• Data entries
• • • •
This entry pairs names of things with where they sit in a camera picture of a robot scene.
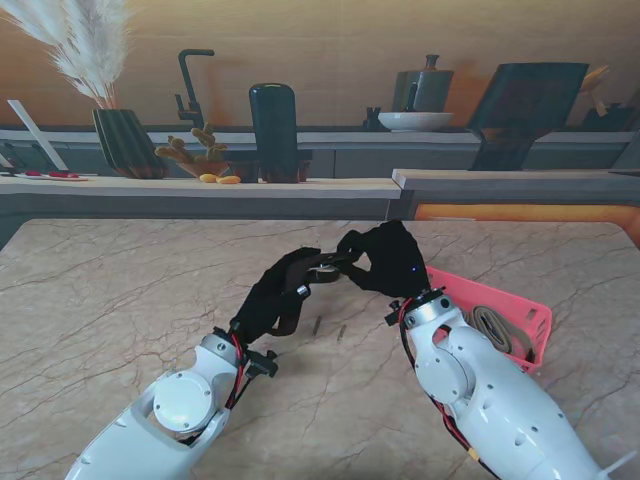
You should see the red black arm cable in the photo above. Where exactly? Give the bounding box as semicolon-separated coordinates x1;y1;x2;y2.
399;299;501;476
224;335;251;411

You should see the small black holder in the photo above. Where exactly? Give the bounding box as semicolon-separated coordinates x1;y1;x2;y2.
363;105;390;132

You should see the grey kitchen counter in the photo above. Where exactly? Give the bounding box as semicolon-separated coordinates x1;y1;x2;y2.
0;122;640;236

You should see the yellow kitchen utensil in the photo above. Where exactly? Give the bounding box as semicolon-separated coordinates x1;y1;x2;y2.
579;63;612;115

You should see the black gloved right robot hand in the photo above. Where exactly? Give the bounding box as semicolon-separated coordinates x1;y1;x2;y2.
337;219;432;301

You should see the red black right arm cable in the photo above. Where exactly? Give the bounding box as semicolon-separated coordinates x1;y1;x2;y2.
399;299;501;476

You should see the dark blue rounded container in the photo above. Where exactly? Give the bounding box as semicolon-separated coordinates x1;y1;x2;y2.
248;82;300;176

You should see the dark brown woven belt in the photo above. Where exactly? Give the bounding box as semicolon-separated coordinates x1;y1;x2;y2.
269;249;361;336

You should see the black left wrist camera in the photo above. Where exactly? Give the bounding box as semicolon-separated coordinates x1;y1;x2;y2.
244;349;280;380

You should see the dark utensil holder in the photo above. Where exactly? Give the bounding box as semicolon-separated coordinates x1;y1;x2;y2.
582;102;636;132

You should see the pink plastic storage basket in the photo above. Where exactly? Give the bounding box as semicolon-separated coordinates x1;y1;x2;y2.
424;266;554;375

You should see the black kitchen faucet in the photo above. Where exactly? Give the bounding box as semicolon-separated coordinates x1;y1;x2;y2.
174;48;216;130

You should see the dark angled range hood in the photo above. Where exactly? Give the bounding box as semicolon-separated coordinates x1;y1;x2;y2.
467;62;590;172

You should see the white ceramic bowl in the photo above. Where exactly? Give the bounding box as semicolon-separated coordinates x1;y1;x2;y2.
377;111;455;133

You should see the beige woven belt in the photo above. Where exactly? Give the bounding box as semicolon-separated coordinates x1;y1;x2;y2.
464;305;537;364

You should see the white leaning board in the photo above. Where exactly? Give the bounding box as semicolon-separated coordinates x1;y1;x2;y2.
7;99;70;172

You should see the grey lidded jar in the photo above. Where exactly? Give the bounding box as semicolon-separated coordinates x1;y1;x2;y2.
391;53;456;114

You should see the white pampas grass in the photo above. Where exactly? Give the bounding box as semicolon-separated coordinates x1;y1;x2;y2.
0;0;129;110

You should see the dark ribbed vase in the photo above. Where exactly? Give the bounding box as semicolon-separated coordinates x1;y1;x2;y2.
92;108;170;180

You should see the yellow brown cactus plant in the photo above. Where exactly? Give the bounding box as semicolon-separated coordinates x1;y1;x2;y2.
153;122;231;179

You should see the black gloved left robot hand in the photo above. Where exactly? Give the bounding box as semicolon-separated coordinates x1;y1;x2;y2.
230;247;321;346

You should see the plate with red slices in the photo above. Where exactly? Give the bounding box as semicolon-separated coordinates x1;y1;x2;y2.
14;169;90;182

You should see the red black left arm cable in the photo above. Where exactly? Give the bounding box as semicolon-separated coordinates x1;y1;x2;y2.
224;335;251;411

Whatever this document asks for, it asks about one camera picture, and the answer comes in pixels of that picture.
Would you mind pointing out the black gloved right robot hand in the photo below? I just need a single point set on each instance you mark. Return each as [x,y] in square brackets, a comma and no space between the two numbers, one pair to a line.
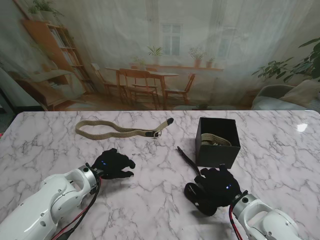
[217,190]

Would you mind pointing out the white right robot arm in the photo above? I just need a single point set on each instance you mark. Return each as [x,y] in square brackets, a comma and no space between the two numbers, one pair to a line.
[267,220]

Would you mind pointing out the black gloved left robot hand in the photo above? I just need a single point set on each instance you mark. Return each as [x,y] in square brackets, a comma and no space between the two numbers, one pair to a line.
[112,165]

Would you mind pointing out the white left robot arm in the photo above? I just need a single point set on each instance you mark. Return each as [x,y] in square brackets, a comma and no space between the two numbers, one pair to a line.
[50,207]

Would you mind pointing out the beige braided belt silver buckle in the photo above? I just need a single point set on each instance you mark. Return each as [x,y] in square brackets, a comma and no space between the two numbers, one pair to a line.
[85,123]
[215,140]

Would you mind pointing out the printed room scene backdrop curtain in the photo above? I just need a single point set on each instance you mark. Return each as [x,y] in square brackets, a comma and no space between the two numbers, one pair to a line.
[160,25]

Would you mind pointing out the black square storage box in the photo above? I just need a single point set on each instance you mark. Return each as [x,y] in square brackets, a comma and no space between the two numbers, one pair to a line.
[220,155]

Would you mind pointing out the black woven belt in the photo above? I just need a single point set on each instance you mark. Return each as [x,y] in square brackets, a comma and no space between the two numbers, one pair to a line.
[191,192]

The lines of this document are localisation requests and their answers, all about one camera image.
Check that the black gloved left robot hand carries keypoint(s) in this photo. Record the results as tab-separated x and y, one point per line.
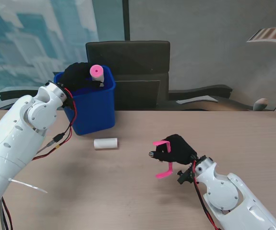
77	76

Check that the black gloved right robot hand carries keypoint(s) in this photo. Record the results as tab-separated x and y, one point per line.
181	151

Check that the used white lint roll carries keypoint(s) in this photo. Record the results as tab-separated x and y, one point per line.
97	74

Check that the new white lint refill roll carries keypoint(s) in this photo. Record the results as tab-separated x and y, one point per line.
105	143

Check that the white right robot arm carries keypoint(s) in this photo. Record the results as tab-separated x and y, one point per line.
224	191

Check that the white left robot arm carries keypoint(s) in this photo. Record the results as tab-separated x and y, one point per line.
15	134

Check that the blue plastic bin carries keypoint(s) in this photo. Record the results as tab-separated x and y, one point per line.
92	112

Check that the black office chair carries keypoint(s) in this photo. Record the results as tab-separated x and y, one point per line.
128	57

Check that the white paper sheet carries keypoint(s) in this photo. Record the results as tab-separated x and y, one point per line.
197	99

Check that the dark curved low platform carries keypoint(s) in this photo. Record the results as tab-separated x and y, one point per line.
200	89
15	92

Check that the round beige knob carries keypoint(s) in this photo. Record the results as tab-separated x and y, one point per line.
260	104

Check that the curved wooden shelf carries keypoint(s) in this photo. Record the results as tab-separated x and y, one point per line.
272	36

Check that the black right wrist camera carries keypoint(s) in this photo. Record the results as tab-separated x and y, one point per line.
185	176

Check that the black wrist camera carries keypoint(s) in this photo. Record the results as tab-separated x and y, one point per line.
185	176
67	104

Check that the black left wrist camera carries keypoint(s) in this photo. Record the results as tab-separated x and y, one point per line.
67	104

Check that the black window post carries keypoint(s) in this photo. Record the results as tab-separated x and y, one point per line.
126	19
• • • •
• Exercise
The required output is every line from the one with "Check that the black left" to the final line of the entries, repeated exactly and with nothing else.

• Response area
Check that the black left wrist camera carries keypoint(s) in this photo. Record the results as tab-separated x and y, one point per line.
67	104

Check that the black window post carries keypoint(s) in this photo. Record the results as tab-separated x and y, one point per line.
126	19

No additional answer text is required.